The immaturity of the technology, as Gartner puts it, makes it difficult for companies to turn to best practices if they want to start a blockchain project. Companies that want to invest may have to run multiple pilots and determine the right course of action through trial and error, Gartner said.
There are also questions about how to properly manage a blockchain project. These issues can lead to users' experiences not matching the hype they might see surrounding the technology, and this "will lead to disillusionment and buyer fatigue," Gartner said in a research note.
Andrew Stevens, a senior research director with Gartner, told Supply Chain Dive there is a positive side to this fatigue. "This is not withdrawing from blockchain," Stevens said. "It's a reevaluation of its positioning."
Gartner found three main use cases for blockchain projects in the supply chain:
- Verifying the authenticity of goods.
- Improving traceability and visibility.
- Improving transactional trust.
"These are very complicated types of workflows that need to come together," Pradhan said. "These are tough problems to solve."
The complexity could explain why many of the early examples of blockchain projects are large corporations partnering with blockchain providers. Ford and IBM teamed up to create a solution to track cobalt from its source mine. In a similar application, SAP and Bumble Bee Foods partnered to track yellowfin tuna from the boat to the grocery store.
Pradhan said the lack of commercial blockchain applications can hold back the use of technology within the supply chain as companies can't find off-the-shelf solutions for the technology.

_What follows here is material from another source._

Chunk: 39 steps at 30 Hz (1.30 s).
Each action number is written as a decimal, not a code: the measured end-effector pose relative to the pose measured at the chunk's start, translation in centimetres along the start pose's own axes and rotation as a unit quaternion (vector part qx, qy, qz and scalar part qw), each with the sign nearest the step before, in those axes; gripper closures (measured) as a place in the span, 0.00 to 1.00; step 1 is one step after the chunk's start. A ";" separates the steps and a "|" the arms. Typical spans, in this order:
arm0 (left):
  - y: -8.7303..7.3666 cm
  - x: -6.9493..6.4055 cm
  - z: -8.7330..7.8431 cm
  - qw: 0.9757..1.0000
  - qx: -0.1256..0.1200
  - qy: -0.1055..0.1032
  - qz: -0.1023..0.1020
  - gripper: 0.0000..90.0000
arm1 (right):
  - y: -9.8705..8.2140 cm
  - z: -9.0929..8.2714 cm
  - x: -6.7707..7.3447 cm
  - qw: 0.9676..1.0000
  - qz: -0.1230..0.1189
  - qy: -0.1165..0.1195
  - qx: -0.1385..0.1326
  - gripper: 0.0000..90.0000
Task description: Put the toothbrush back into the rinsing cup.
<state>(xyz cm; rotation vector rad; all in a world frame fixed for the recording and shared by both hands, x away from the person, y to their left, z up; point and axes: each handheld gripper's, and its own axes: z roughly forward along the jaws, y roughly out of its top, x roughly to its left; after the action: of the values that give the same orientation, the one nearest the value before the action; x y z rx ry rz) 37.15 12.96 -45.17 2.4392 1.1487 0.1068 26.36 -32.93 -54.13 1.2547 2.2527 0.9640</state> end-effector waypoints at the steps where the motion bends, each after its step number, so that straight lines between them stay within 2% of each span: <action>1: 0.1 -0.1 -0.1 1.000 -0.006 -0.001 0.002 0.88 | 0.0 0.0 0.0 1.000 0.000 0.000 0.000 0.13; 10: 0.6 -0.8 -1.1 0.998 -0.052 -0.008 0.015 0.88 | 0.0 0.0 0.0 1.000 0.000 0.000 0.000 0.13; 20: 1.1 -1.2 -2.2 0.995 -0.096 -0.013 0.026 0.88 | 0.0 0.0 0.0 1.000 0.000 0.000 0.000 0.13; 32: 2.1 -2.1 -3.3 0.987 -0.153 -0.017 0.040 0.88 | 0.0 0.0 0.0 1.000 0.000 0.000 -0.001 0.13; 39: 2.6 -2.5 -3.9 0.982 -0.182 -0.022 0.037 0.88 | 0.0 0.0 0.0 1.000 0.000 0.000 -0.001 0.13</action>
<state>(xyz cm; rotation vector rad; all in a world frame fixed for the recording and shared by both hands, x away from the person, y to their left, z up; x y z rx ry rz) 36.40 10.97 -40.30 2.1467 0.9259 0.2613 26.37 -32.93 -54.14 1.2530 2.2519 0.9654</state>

"Current creations offered by solution providers are complicated hybrids of conventional blockchain technologies," she said in the release. "This adds more complexity and confusion, making it that much harder for companies to identify appropriate supply chain use cases."

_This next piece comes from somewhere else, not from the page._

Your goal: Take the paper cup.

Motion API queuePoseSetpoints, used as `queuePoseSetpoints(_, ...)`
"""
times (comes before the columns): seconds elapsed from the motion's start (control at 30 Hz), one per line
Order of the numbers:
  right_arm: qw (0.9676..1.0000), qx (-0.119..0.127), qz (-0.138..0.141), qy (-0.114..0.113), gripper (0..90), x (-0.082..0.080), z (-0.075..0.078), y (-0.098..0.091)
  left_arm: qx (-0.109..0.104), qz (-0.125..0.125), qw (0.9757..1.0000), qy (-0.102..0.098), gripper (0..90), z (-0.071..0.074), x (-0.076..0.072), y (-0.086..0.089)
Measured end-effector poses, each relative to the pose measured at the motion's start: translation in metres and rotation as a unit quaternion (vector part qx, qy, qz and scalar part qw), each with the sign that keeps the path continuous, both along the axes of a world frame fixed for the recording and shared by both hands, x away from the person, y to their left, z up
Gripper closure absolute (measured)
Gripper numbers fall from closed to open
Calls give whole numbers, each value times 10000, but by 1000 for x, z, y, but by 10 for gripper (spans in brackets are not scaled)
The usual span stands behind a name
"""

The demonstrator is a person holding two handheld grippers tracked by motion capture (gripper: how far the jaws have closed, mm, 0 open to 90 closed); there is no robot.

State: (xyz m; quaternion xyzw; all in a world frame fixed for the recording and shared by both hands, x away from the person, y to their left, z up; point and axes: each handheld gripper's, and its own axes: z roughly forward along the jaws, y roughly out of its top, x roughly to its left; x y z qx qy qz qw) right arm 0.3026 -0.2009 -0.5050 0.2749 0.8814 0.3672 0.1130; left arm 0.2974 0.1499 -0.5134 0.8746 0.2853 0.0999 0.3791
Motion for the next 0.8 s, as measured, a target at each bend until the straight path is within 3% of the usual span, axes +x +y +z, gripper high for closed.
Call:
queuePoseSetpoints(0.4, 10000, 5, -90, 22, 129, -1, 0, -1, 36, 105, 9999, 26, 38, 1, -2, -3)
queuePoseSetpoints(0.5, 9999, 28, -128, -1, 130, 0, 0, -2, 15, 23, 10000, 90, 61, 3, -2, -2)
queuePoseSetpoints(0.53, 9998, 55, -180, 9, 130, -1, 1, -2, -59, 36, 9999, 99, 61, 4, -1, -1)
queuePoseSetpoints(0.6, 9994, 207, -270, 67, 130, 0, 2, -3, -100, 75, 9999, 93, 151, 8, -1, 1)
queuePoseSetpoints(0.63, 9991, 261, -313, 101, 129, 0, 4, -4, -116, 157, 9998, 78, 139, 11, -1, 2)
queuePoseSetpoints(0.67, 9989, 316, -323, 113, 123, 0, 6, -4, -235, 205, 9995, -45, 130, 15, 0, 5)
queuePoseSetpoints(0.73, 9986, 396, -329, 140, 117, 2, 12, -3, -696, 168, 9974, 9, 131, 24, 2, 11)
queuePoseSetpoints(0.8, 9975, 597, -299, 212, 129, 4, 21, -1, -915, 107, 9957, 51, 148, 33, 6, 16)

These kinds of readily available solutions might be coming to the market, though, as Amazon has announced recently its fully-managed blockchain platform.
Gartner cautions against seeing other companies take on blockchain projects and feeling the need to follow in their footsteps.
"Do not rush too quickly into trying to make blockchain work in your supply chain, especially at the expense of disrupting your broader technology roadmaps and strategy," Gartner's note reads.
This doesn't mean to stay away completely. It says companies should "[i]nvest proportionally as the technology matures" and work with partners to create roadmaps for potential blockchain use. The technology is, after all, still emerging," Pradhan said.